Daré espera corrida difícil

Redação
| Tempo de leitura: 2 min

Phoenix - O brasileiro Aírton Daré nem tentou disfarçar sua ansiedade ao chegar a Phoenix para a disputa da segunda etapa da Indy Racing, que será disputada no próximo domingo, às 18 horas. Essa será a segunda corrida do piloto de Bauru pela equipe de A. J. Foyt, que conhece o oval de uma milha como a palma de sua mão. Em seus tempos de piloto, Foyt venceu quatro corridas e fez uma pole position nessa pista, uma das que impõem mais esforço físico e mental aos concorrentes.

Para Daré, o histórico de Foyt aumenta sua confiança, já que é ele quem comanda o acerto do carro e define a estratégia dos reabastecimentos durante a corrida. “Tivemos muito pouco contato porque o convite para correr por ele veio quase na hora do treino de classificação de Homestead”, lembra ele.

“Mesmo assim, o carro foi o melhor que já guiei e as paradas nos boxes foram planejadas executadas com perfeição. Foi isso que me permitiu estar brigando pelo segundo lugar antes da metade da corrida, e olha que larguei em 21º. Aqui em Phoenix, além de participar de todos os treinos, vou ter um motor novo, com 20 cavalos a mais do que o de Homestead, que era reserva. Vai ser bem melhor”, anima-se.

O piloto de Bauru acredita que essa etapa será bem mais disputada que a de Homestead. “Todo mundo tratou de melhorar os carros depois do show do Sam Hornish Jr. na primeira etapa. Além disso, a equipe Penske conhece bem a pista. O Gil de Ferran e o Hélio Castro Neves correram aqui no ano passado e andaram bem. O Gil largou em quinto e chegou a liderar antes de bater, o Hélio largou em 17º e também liderou antes do motor quebrar”, lembra Daré, que largou em 18º e chegou em 10º, mesmo com o aerofólio quebrado.

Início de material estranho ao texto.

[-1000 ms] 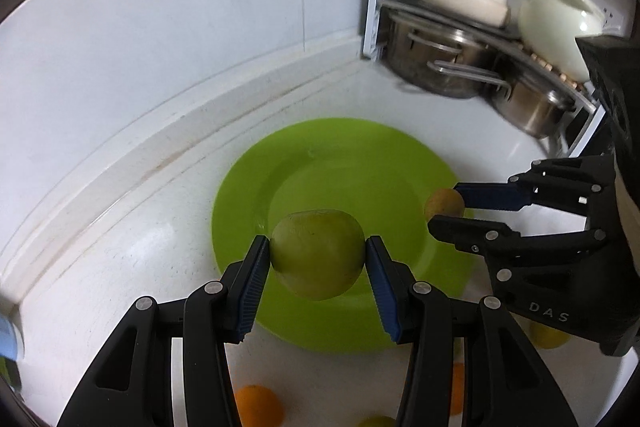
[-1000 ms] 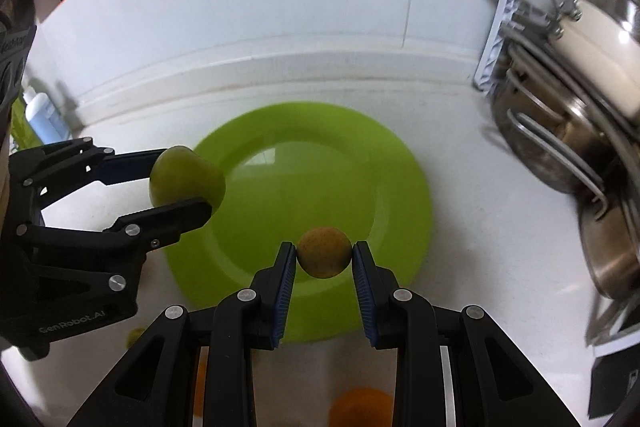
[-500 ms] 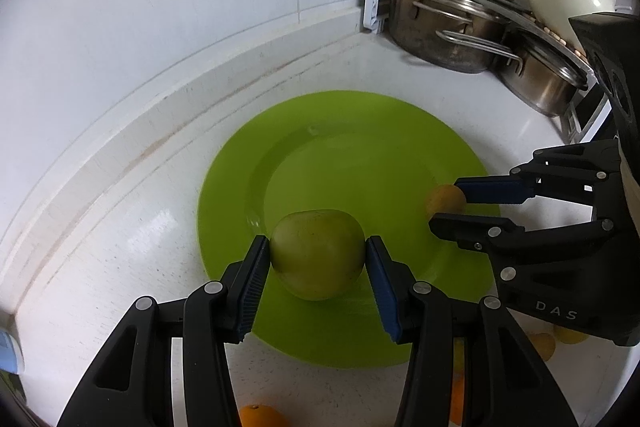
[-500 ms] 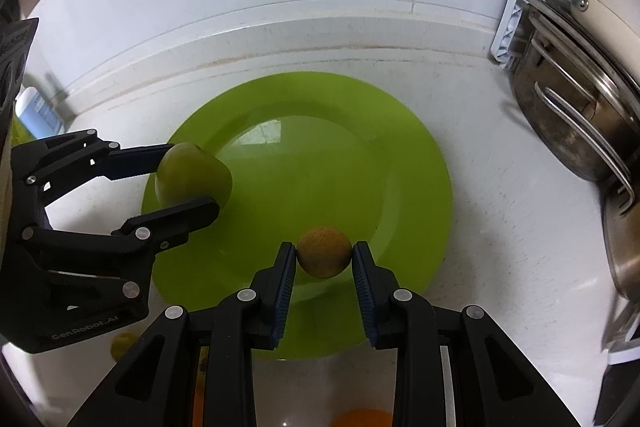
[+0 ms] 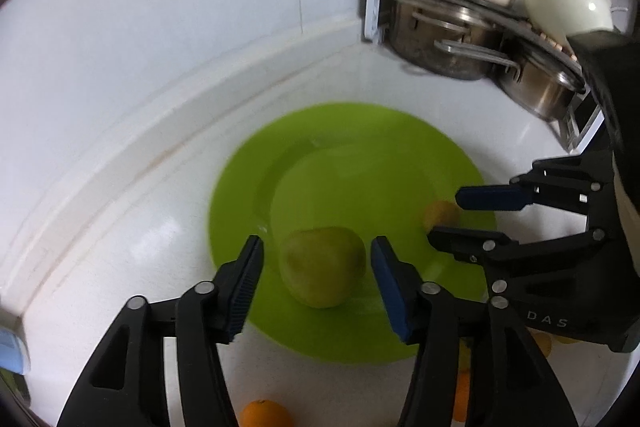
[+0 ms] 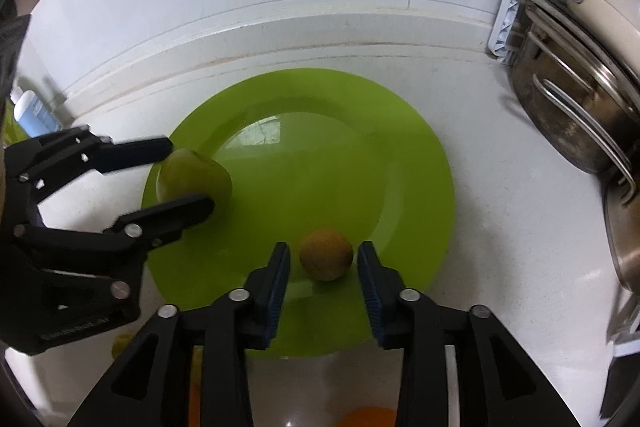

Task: Organize fruits
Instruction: 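Carry the apple with left tool onto the green plate while right tool places the brown fruit there, then open both tools and pull them back from the green plate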

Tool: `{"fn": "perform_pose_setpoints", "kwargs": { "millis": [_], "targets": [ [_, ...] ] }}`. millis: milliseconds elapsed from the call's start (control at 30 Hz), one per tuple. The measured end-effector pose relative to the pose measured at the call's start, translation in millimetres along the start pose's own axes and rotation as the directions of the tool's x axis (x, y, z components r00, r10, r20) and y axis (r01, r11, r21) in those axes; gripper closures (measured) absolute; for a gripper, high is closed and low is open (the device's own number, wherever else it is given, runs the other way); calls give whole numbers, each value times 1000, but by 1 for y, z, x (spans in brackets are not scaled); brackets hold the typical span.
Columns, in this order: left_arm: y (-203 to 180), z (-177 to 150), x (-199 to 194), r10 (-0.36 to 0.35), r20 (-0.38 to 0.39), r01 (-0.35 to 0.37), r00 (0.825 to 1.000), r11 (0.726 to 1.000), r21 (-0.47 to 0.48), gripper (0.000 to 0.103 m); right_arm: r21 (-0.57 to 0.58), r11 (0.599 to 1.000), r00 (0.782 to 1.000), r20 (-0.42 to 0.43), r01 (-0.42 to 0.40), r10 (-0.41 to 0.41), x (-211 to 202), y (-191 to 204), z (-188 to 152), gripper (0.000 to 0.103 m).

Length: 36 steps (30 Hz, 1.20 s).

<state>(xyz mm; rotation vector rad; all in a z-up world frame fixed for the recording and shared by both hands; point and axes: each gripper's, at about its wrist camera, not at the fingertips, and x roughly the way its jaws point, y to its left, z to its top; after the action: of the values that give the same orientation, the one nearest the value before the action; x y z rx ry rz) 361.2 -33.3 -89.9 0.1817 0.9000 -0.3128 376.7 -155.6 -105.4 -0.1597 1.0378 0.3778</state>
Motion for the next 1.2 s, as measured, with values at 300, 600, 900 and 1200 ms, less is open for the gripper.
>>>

Daré aproveitou o dia livre para corrigir detalhes em seu carro. “Não gostei da posição dos pedais nem do cinto de segurança, que exigem precisão milimétrica. As pressões são muito grandes quando se anda perto de 400 quilômetros por hora, um pequeno erro no cinto vira uma tortura. Os pedais também precisam estar na posição exata, já que qualquer hesitação faz um piloto perder tempo. Nada mais que um ou dois décimos de segundo, mas na Indy Racing a disputa é por milésimos”.